Problem requirements: Produce a word-for-word restatement of the lines from the line with "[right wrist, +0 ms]" to the end of the listing below, inclusive.

Information supplied:
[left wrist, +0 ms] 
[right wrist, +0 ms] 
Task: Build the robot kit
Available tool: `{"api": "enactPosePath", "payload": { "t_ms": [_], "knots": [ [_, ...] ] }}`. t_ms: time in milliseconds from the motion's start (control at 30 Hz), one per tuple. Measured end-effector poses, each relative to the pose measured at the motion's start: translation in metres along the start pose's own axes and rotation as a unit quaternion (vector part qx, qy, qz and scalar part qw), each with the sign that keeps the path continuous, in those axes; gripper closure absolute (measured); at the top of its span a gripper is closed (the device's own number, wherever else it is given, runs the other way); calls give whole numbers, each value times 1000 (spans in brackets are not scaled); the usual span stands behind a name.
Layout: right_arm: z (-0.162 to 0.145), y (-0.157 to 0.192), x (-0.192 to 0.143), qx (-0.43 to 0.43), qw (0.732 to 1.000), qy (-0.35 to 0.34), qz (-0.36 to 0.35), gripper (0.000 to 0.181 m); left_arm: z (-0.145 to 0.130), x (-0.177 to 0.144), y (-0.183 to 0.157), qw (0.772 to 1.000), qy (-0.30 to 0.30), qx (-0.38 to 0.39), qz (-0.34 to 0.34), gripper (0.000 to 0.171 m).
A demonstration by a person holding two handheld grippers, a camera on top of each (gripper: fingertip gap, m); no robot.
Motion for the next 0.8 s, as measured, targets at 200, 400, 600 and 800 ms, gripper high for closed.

Solution for this exercise:
[right wrist, +0 ms] 
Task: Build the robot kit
Available tool: `{"api": "enactPosePath", "payload": { "t_ms": [_], "knots": [ [_, ...] ] }}`. t_ms: time in milliseconds from the motion's start (control at 30 Hz), one per tuple. Measured end-effector poses, each relative to the pose measured at the motion's start: translation in metres along the start pose's own axes and rotation as a unit quaternion (vector part qx, qy, qz and scalar part qw), each with the sign that keeps the path continuous, in those axes; gripper closure absolute (measured); at the top of its span a gripper is closed (the device's own number, wherever else it is given, runs the other way); calls give whole numbers, each value times 1000 (spans in brackets are not scaled); the usual span stands behind a name.
Layout: right_arm: z (-0.162 to 0.145), y (-0.157 to 0.192), x (-0.192 to 0.143), qx (-0.43 to 0.43), qw (0.732 to 1.000), qy (-0.35 to 0.34), qz (-0.36 to 0.35), gripper (0.000 to 0.181 m); left_arm: z (-0.145 to 0.130), x (-0.177 to 0.144), y (-0.183 to 0.157), qw (0.772 to 1.000), qy (-0.30 to 0.30), qx (-0.38 to 0.39), qz (-0.34 to 0.34), gripper (0.000 to 0.171 m).
A demonstration by a person holding two handheld grippers, a camera on top of each (gripper: fingertip gap, m); no robot.
Motion for the next 0.8 s, as measured, targets at 200, 400, 600 and 800 ms, gripper high for closed.

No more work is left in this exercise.